Indigo bush is a shrub native to North America and is classified as a noxious weed in some states. It spreads through seeds and suckers, forming dense thickets. The thickets can grow as high as 10 feet tall and feature alternate compound leaves with spiny tips.

The plant includes several spike-like clusters of dense flowers branching from the stem. Each flower has a single petal, which is dark blue to purple, with yellow stamens extending above the petals.


Indigo bush appears as thickets along roadsides, ponds, rivers, and streams. It does well in full sun or partial shade and thrives in acidic, moist, and well-drained soils. However, it will tolerate sandy, dry soils.

You can plant indigo bushes in your borders, beds, meadows, prairies, and wildflower gardens. Additionally, you can also use them for erosion control along slopes and banks.

7. Chicory

Chicory (Cichorium intybus)
Image Credit Manfred Richter, Pixabay
Scientific Name: Cichorium intybus
Flower Color: Violet blue
Hardiness Zone: 3 to 10
Bloom Time: Summer/fall

Chicory is a perennial herb native to the eastern Mediterranean area. It features stiff and hairy stems with sparsely spaced serrated leaves, which become larger and fuller the lower you go.

Flowers on the chicory plant bloom during summer and fall. Interestingly, their heads open before sunrise and close in the afternoon. Moreover, their color ranges from light to dark blue depending on the level of sun exposure, starting out as dark blue and lightening as the day goes by.

Chicory leaves and roots have been used for food as far back as ancient Egypt. Today, you can include the leaves in your salad since they are rich in minerals and vitamins. The roots also have a high insulin content and can act as a substitute for coffee.


You will find chicory growing in the most unlikely places: roadside fields, vacant lots, abandoned pastures, and sidewalk cracks. It flourishes best with full sun, but it can tolerate some shade. The soil should be moist and well-drained, and the pH should range between 5.5 to 7.

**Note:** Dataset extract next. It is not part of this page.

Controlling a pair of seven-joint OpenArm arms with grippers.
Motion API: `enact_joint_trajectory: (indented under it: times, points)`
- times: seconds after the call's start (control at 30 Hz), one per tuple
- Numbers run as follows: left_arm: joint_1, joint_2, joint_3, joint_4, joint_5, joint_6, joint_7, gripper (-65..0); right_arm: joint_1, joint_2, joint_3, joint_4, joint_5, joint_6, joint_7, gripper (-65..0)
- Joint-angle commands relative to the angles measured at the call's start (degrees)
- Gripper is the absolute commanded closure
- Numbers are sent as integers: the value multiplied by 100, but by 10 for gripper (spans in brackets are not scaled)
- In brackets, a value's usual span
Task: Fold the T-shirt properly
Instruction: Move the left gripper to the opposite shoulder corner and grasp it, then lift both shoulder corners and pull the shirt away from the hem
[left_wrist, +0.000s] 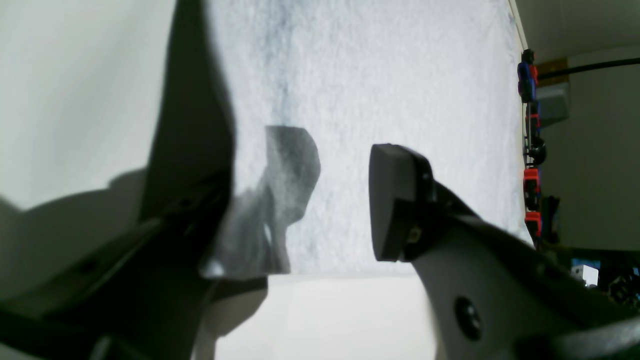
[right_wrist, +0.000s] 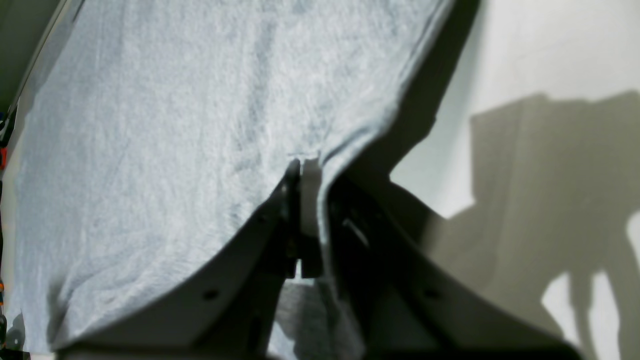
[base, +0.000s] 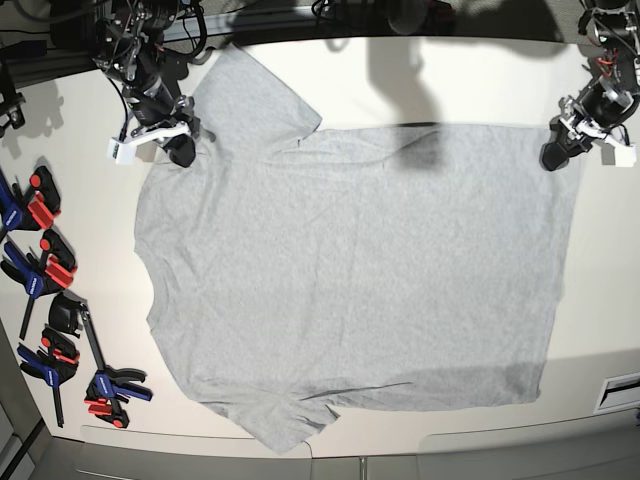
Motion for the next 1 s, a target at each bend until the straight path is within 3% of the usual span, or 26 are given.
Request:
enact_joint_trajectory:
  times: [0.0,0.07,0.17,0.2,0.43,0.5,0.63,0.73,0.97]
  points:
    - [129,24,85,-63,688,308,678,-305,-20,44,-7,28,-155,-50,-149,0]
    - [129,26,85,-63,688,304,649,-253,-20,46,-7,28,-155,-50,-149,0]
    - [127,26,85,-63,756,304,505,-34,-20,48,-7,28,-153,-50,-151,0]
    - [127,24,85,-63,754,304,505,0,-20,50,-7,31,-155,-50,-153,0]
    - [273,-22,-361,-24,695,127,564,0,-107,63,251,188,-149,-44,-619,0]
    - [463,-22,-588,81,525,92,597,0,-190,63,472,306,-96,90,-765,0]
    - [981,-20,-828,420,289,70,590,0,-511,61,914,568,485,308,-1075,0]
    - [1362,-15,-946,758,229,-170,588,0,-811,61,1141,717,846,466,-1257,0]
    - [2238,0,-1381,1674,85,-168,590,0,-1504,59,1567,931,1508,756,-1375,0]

Chicory probably doesn’t belong in your ornamental garden since the leaves and stems are a letdown. However, it would look great among your edibles in your kitchen garden.

8. Common Milkweed

Common Milkweed
Image Credit: JumpStory
Scientific Name: Asclepias syriaca
Flower Color: Pinkish-purple
Hardiness Zone: 3 to 9
Bloom Time: Summer

Common milkweed gets its name from the milky white sap it secretes when you break the leaves or stems. The plant features oval dark green leaves with clusters of tiny pinkish purple flowers that bloom during summer. Each flower contains five petals with hoods and horns of equal length.

Common milkweed provides food and habitat for many insects. Over 450 different species feed on the nectar, sap, flowers, and leaves. So, if you want to attract butterflies to your garden, the plant is a must-have.

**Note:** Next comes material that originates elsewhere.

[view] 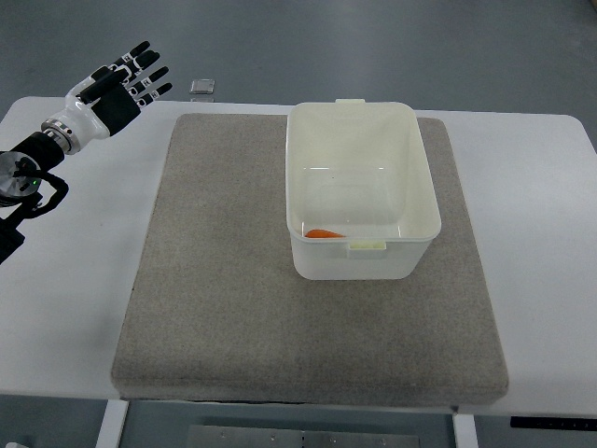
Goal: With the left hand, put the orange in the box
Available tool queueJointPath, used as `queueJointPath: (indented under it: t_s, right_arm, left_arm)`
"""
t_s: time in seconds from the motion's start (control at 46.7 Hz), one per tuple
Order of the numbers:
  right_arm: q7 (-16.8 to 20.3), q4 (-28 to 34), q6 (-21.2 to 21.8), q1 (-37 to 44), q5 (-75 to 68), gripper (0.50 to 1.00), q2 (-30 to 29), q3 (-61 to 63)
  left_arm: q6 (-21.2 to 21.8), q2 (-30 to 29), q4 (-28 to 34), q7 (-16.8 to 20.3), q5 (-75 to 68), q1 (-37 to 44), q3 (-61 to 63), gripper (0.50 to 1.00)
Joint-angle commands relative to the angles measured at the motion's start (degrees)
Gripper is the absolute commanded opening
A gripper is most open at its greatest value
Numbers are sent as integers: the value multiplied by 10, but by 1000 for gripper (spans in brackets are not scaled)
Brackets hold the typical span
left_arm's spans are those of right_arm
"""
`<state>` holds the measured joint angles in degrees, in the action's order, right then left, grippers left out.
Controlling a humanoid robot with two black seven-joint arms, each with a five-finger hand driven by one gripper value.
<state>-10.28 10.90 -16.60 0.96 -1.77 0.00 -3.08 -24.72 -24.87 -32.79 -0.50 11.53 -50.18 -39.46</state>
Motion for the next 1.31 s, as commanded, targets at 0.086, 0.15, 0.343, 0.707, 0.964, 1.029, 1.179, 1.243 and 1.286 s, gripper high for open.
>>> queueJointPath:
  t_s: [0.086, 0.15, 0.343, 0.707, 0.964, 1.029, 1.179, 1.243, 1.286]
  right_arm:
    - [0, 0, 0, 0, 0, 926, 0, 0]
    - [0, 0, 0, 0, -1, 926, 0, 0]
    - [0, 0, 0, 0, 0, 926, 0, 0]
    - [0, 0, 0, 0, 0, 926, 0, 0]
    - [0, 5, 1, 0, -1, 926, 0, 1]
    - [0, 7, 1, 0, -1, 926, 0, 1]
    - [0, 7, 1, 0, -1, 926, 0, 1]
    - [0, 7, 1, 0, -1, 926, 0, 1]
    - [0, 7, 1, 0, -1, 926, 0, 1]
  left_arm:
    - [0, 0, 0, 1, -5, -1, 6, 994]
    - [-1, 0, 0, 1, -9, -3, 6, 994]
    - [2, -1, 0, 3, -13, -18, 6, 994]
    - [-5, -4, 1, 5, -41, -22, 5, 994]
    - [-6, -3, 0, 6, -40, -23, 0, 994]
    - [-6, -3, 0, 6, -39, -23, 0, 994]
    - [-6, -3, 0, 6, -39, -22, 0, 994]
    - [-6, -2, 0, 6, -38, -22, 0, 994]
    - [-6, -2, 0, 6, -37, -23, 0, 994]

Several parts of the common milkweed plant are also safe for humans to eat. However, the milky white sap is poisonous.

Mature common milkweed can grow to a height of up to eight feet. But it can be quite aggressive in its ability to spread to the point of pushing out other plants in the ecosystem. In fact, the plant is considered an invasive weed in some states. So, you should consider the potential impact in your area before planting.


In the wild, common milkweed will grow just about anywhere. You will find it in roadside ditches, forest clearings, and abandoned fields.

The fragrant wildflower thrives in full sun. Although it performs better in well-drained soils, it can survive in any type of soil, including sandy, loamy, or clay. The soil need not be fertile either.

garden flower divider Final Thoughts

Are you looking to transform the look of your garden, flower bed, meadow, or prairie? You can never go wrong with the wildflowers we listed above. These varieties are adapted for weather conditions in Massachusetts and will survive regardless of what mother nature throws at them.